Calculate number of unique words in text and number of repeating paragraphs

In777
In777 New Altair Community Member
edited November 5 in Community Q&A

How can I calculate the number of unique mentions of each words (tokens without stopwords) in each text document? Besides how can I find the number of repeating sentences or paragraphs? Is there any operators in text mining extension?

Best Answer

  • MartinLiebig
    MartinLiebig
    Altair Employee
    Answer ✓

    Hi,

     

    you can simply use a Process Documents operator with binary occurences and use Generate Aggregation afterwards to get the sum of a row.

     

    ~Martin

Answers

  • MartinLiebig
    MartinLiebig
    Altair Employee
    Answer ✓

    Hi,

     

    you can simply use a Process Documents operator with binary occurences and use Generate Aggregation afterwards to get the sum of a row.

     

    ~Martin

  • In777
    In777 New Altair Community Member

    Thank you I think that will work. And what about repeating sentences? I tried the similarity measure first, but I have too long documents, so it will not work.

  • MartinLiebig
    MartinLiebig
    Altair Employee

    Hi,

     

    Simply tokenize on linguistic sentences and do the same trick as for words.

     

    ~Martin

  • In777
    In777 New Altair Community Member

    Hi Martin,

     

    Thank you for the answer. I have a follow-up question: if the sentences are not complete the same, but very similar (e.g. 2-3 words are changed), how could I find the repeating text parts then?

  • MartinLiebig
    MartinLiebig
    Altair Employee

    Hi ln777,

    you are always allowed to ask questions - that's what we are here for :).
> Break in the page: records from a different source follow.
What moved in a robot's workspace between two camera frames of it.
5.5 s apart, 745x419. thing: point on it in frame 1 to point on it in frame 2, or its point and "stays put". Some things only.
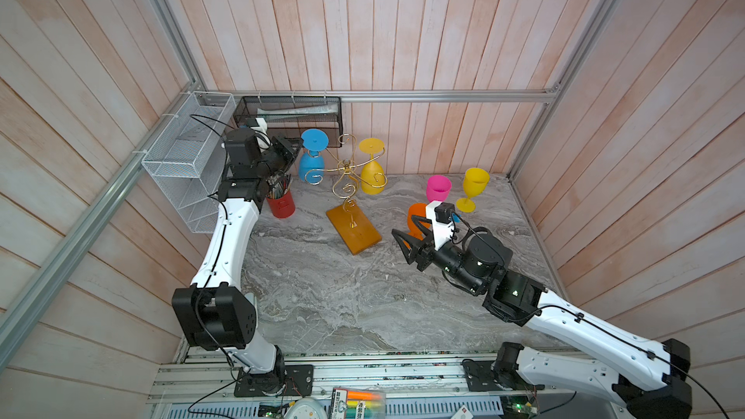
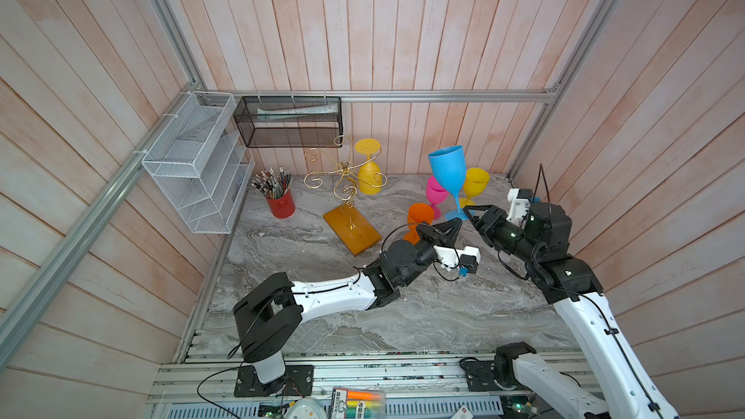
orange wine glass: [417, 209] stays put
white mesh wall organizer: [187, 160] stays put
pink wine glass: [437, 187] stays put
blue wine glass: [311, 167] to [449, 164]
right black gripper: [429, 251] to [493, 215]
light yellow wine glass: [475, 180] stays put
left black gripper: [288, 152] to [436, 233]
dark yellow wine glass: [372, 177] stays put
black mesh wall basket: [292, 115] stays put
The only question is if we can answer them.

     

    i would create a similarity/synonym dictionary. I would go for worldist to data, take the sentences as an input for a 2nd process documents, tokenize on words and calculate a cross distance on the result. There i would go for a high cosine similarity to define a "synomym". This dictionary can then be used to replace texts in the original document.

     

    ~Martin